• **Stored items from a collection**
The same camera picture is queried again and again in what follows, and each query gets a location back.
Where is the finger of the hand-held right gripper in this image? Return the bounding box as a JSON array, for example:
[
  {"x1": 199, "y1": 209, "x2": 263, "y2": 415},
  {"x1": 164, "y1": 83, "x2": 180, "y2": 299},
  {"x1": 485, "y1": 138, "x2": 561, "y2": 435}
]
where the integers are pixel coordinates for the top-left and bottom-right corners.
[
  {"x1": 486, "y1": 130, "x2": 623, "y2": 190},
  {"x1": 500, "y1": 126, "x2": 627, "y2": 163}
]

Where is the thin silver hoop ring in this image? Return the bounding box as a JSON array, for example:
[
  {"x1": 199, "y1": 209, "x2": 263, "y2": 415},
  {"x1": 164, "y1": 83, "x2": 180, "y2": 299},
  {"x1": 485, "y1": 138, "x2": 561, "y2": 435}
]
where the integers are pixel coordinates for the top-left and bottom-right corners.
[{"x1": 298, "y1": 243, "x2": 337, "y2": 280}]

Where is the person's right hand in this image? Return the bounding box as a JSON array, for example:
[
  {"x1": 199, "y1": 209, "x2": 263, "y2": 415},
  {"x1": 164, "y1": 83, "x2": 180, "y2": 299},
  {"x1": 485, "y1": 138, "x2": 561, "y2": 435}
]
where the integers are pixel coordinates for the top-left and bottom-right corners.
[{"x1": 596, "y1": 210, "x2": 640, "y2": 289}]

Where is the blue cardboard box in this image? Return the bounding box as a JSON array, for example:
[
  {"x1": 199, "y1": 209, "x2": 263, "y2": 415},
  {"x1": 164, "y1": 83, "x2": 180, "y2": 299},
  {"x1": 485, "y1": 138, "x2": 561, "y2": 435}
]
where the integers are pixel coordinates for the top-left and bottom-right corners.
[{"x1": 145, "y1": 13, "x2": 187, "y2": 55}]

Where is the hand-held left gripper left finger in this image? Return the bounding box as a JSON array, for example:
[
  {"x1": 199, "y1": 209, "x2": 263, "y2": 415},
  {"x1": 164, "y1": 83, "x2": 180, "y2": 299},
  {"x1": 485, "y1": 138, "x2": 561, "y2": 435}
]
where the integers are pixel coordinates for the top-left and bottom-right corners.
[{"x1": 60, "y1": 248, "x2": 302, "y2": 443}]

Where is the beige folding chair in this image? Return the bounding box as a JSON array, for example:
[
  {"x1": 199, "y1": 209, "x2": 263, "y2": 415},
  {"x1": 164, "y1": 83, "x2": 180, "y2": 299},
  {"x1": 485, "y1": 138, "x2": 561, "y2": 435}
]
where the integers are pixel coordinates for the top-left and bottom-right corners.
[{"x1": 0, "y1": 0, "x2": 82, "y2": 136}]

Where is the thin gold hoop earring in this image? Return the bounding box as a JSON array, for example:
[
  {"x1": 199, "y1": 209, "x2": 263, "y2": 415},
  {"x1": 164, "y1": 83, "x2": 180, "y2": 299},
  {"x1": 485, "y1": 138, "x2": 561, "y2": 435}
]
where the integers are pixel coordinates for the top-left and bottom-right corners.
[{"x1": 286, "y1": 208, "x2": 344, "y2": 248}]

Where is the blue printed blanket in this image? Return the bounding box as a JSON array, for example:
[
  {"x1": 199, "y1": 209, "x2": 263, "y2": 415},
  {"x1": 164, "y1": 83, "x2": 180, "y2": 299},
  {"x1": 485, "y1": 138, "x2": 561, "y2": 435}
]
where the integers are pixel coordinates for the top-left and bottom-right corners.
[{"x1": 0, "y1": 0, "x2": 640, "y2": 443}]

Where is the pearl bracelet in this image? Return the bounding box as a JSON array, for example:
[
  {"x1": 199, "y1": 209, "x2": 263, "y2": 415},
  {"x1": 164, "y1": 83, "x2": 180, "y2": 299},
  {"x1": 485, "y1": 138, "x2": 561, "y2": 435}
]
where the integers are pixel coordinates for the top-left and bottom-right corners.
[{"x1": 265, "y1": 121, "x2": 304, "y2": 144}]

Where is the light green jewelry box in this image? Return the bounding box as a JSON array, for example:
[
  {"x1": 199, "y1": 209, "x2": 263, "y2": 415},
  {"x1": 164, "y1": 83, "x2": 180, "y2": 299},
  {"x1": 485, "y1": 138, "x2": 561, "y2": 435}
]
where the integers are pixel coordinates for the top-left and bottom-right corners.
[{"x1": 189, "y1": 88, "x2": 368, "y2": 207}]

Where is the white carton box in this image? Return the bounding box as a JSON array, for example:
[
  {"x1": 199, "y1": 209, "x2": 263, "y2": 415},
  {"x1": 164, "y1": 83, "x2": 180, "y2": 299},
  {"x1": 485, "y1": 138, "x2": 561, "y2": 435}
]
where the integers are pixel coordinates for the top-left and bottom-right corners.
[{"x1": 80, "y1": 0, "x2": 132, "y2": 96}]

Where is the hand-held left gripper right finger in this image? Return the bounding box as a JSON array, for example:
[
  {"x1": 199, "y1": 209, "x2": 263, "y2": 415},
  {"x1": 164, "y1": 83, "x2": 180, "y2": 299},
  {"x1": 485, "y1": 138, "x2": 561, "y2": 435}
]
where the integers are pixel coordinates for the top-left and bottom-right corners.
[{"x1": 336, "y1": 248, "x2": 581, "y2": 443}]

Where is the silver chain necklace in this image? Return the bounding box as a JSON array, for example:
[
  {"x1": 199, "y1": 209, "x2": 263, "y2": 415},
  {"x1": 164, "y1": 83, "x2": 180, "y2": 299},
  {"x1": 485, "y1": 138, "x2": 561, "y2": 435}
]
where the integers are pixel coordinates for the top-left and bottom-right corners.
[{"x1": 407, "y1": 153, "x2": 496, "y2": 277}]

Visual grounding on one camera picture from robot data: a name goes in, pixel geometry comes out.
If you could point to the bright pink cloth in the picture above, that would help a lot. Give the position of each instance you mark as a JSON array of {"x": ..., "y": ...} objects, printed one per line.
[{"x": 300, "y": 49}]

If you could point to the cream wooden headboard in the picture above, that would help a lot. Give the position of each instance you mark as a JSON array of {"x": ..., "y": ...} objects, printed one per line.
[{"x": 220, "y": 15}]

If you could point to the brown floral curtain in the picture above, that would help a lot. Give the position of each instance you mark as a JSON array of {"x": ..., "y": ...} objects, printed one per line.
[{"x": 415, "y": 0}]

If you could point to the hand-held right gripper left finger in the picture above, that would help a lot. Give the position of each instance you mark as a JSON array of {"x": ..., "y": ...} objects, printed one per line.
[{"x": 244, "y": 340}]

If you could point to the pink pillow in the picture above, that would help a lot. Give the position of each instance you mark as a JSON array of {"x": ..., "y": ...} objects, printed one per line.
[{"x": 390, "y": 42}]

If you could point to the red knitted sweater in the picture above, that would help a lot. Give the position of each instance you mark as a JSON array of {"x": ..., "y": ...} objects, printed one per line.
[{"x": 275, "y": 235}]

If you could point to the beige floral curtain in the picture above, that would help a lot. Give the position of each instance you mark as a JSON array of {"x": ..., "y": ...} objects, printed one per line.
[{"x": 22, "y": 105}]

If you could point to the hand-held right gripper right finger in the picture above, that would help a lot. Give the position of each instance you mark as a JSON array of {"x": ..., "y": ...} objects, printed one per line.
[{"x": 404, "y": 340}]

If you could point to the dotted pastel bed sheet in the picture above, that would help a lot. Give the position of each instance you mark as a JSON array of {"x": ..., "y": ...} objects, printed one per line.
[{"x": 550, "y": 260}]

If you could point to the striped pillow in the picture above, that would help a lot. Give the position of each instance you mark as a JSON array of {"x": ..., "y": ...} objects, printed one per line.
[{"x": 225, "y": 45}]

• **Task requirements**
The required answer is a single number: the count of lines in the entries that hold the string "blue".

• **Written answer**
2